*Instructions for the task:*
Which lines below fall between the one containing "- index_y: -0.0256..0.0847" and the one containing "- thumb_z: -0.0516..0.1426"? Repeat them exactly, counting both of those lines, and add nothing else.

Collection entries

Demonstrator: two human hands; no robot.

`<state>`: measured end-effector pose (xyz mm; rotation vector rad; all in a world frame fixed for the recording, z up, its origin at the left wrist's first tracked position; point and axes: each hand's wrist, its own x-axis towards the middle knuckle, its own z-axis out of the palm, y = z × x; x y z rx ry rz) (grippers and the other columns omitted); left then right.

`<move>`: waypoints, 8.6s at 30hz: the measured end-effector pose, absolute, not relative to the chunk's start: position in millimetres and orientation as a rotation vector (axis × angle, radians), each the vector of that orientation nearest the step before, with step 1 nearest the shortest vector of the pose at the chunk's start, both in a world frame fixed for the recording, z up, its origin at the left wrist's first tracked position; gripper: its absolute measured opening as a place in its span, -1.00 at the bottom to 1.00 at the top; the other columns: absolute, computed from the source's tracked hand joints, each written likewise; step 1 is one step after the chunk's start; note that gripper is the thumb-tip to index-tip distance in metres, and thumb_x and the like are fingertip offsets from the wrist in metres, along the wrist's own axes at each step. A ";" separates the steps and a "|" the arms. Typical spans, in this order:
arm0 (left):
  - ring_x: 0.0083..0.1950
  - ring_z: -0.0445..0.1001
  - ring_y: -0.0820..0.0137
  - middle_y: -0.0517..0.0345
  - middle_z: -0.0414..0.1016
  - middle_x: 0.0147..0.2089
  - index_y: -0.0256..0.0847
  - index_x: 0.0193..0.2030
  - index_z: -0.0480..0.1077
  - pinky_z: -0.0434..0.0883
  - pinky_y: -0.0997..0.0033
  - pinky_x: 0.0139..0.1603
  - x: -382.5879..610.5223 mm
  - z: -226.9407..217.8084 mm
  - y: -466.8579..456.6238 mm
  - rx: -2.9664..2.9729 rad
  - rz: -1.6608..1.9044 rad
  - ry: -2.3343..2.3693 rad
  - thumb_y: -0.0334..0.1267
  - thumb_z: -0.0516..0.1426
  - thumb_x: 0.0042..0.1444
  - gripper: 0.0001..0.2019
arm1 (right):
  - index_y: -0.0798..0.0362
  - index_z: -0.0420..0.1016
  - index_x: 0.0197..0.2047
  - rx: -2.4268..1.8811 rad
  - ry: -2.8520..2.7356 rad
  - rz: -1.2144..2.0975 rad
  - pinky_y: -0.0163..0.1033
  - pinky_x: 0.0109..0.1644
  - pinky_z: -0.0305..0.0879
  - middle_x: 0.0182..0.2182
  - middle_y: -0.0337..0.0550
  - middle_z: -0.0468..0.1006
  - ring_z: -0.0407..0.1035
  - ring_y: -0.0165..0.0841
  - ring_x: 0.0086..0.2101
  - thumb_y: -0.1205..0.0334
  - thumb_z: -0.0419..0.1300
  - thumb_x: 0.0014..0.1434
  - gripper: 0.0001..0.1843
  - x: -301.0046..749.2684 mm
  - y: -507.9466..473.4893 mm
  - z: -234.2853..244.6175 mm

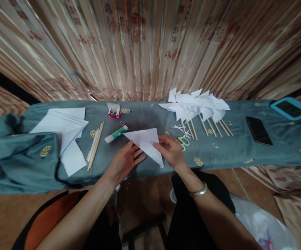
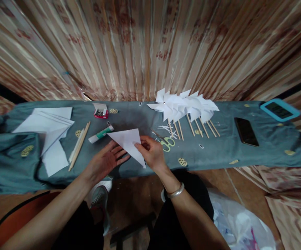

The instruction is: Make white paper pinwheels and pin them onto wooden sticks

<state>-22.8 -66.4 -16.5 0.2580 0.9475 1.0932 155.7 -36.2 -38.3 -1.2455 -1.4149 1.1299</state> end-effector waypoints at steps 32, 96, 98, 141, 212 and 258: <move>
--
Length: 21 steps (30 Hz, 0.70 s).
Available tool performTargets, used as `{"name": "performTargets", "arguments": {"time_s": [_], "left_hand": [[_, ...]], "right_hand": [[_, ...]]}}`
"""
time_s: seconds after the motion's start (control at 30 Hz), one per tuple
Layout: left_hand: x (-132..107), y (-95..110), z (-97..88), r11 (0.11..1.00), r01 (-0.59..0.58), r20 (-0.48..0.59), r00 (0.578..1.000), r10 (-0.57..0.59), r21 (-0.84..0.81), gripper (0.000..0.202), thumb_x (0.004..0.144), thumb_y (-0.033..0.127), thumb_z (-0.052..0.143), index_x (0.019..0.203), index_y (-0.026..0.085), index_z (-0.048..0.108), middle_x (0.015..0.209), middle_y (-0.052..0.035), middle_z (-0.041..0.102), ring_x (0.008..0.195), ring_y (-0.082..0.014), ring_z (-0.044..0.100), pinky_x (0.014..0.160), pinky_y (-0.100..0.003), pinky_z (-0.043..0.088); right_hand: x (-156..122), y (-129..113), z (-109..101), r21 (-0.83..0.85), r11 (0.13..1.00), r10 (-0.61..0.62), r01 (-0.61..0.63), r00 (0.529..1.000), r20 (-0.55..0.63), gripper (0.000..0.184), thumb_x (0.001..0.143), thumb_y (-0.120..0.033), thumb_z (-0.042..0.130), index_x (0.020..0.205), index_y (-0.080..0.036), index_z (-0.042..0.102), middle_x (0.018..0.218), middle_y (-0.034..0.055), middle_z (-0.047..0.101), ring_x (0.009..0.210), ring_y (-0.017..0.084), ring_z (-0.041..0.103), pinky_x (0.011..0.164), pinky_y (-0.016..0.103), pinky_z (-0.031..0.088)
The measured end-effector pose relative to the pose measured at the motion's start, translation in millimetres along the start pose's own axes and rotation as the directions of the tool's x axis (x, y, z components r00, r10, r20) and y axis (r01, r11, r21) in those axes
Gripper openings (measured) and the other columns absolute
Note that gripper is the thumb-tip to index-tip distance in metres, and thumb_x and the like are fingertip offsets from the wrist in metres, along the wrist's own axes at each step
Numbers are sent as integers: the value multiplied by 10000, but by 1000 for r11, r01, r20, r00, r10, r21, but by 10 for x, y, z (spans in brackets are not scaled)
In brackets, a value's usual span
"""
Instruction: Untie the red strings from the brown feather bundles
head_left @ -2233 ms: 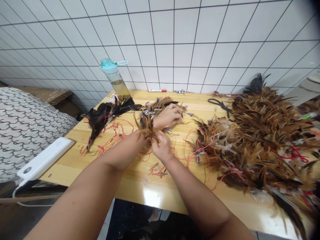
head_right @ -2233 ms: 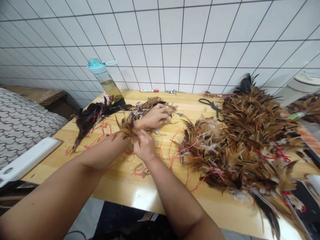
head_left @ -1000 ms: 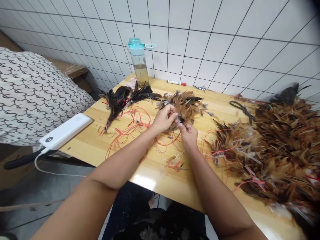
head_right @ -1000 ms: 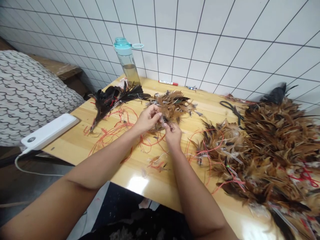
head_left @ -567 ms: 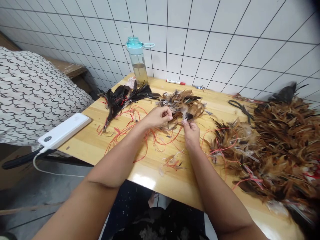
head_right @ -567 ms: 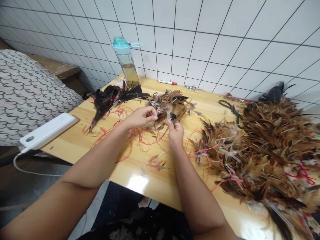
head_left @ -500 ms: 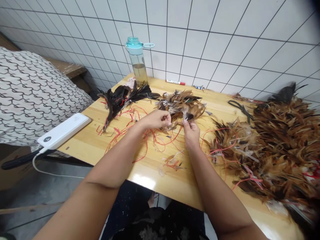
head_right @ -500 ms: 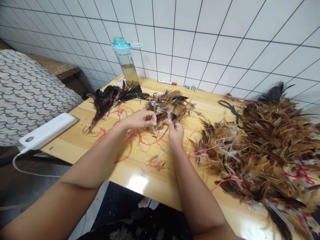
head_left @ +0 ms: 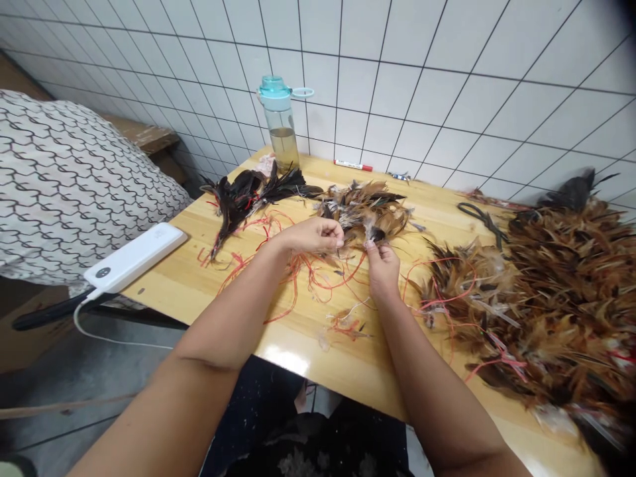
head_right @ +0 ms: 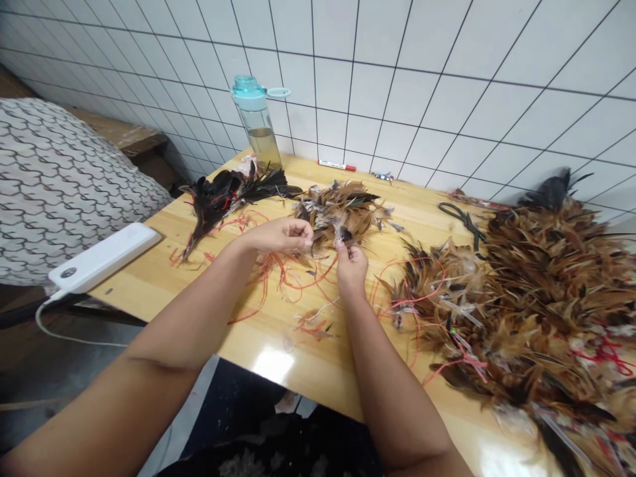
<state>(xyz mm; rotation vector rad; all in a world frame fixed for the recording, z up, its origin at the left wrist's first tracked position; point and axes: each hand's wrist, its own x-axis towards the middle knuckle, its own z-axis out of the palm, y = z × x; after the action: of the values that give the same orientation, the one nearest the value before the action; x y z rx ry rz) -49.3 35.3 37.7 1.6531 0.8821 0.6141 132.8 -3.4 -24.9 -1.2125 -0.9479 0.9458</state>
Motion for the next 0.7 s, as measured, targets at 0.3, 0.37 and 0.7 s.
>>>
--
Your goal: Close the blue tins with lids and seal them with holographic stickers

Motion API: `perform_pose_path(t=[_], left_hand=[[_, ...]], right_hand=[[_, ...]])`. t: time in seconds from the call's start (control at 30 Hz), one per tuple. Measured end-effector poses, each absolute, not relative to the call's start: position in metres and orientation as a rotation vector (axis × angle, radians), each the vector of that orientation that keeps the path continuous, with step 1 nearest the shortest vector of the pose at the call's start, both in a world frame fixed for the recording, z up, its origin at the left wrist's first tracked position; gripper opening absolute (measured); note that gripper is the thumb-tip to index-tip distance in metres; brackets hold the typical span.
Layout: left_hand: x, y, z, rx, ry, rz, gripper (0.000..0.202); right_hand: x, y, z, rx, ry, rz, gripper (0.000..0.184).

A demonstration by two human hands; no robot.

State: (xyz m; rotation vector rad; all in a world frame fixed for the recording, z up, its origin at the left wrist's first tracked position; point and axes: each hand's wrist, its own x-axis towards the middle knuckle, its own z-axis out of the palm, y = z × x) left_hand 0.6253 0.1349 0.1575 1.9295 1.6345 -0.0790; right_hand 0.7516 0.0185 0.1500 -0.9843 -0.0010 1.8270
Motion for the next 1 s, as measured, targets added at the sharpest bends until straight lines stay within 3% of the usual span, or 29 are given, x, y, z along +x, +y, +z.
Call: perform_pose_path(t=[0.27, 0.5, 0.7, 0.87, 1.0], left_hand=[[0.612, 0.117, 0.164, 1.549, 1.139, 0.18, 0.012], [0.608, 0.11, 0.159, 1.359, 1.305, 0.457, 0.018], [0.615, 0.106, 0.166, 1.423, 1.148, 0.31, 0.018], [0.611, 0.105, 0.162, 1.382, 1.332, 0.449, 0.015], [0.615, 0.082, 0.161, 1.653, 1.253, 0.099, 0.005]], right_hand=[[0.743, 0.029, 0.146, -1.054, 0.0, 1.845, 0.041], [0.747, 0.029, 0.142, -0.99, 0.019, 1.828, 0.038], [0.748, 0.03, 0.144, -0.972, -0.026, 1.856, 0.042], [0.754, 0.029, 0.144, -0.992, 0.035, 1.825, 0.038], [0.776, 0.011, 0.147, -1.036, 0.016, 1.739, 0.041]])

*Task result:*
  - index_y: -0.0256..0.0847
  - index_x: 0.0193..0.2030
  - index_z: -0.0480..0.1077
  - pinky_z: -0.0434..0.0883
  - pinky_y: -0.0997..0.0033
  - pinky_x: 0.0139..0.1603
  - x: -382.5879..610.5223 mm
  - z: -226.9407..217.8084 mm
  - y: -466.8579..456.6238 mm
  - rx: -2.9664..2.9729 rad
  - rz: -1.6608..1.9044 rad
  - ry: -2.3343..2.3693 rad
  - thumb_y: -0.0334..0.1267
  - thumb_z: -0.0516..0.1426

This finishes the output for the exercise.